Font Size: a A A

The Martingale representation theorem for a class of Levy processes, and its applications

Posted on:1992-07-07Degree:Ph.DType:Dissertation
University:Columbia UniversityCandidate:Xue, Xing-XiongFull Text:PDF
GTID:1470390014998529Subject:Mathematics
Abstract/Summary:
In Part I of this paper, we isolate a class of Levy processes (with stationary, independent increments) X, such that every martingale with respect to the filtration generated by X can be represented as the sum of stochastic integrals with respect to the continuous martingale part and the purely discontinuous martingale part of X. In particular then, if X is a "mixture" of a Brownian motion and a compensated Poisson process, each such martingale can be written as a stochastic integral with respect to X itself, without any intervention of random measures.

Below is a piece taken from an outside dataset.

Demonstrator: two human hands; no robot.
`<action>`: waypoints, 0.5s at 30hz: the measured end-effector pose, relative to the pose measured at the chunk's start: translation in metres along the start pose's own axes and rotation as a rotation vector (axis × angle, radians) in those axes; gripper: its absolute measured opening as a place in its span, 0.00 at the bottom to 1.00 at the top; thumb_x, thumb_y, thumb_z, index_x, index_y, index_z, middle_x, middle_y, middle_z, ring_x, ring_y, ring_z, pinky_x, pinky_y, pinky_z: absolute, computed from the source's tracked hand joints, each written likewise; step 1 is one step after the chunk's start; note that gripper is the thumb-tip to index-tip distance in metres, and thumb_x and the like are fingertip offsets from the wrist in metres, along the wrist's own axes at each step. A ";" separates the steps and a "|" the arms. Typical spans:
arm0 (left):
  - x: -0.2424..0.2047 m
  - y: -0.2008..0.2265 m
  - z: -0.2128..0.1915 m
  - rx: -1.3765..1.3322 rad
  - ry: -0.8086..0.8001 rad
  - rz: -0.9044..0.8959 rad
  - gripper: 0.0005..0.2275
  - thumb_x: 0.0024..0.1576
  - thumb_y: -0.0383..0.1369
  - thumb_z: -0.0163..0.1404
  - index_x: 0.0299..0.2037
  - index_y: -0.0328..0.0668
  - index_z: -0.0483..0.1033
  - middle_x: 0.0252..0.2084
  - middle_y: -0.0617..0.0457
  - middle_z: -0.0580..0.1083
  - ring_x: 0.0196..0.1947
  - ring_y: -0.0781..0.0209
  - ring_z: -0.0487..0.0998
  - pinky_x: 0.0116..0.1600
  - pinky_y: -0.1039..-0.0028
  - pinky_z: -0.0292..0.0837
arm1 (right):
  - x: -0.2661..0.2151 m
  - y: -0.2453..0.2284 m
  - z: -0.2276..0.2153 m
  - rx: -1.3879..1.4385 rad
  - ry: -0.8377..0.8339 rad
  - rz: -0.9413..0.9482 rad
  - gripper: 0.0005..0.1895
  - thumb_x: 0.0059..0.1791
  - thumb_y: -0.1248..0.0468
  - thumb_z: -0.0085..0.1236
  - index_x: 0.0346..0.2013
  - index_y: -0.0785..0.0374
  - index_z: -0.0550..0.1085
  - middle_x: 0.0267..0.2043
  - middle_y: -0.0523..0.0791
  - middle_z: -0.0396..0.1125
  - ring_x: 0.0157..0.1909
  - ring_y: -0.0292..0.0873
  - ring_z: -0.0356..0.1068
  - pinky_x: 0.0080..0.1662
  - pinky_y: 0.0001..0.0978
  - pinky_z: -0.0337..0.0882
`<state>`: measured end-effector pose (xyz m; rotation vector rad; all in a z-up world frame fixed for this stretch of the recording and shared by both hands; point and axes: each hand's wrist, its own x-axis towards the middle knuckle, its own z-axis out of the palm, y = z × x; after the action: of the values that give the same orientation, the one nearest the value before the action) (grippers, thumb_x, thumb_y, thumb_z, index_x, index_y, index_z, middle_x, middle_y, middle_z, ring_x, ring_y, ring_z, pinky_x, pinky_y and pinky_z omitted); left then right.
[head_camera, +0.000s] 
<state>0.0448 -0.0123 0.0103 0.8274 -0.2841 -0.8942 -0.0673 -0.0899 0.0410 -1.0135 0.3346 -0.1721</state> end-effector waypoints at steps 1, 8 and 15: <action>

In Part II, we discuss the nonlinear filtering problem with Levy process observations, and extend results of Fujisaki-Kallianpur-Kunita (7) and Bremaud (2). The innovation process is introduced, and the martingale representation result is established for it; with the help of the latter, we establish the fundamental "filtering equations" that determine the evolution of the conditional distribution of the unobserved signal, given the past of the observations. In Part III, we apply the previous results to the study of hedging and optimization problems in financial economics models with jumps in the price system. The familiar "Equivalent Martingale Measure" is constructed, and leads to completeness of the financial market under a suitable non-degeneracy condition on the "noise matrix". Finally, utility maximization problems are introduced, and solved explicitly with the help of this theory; the results here generalize the work of Karatzas et. al. (14), (15) and that of Picque & Pontier (13).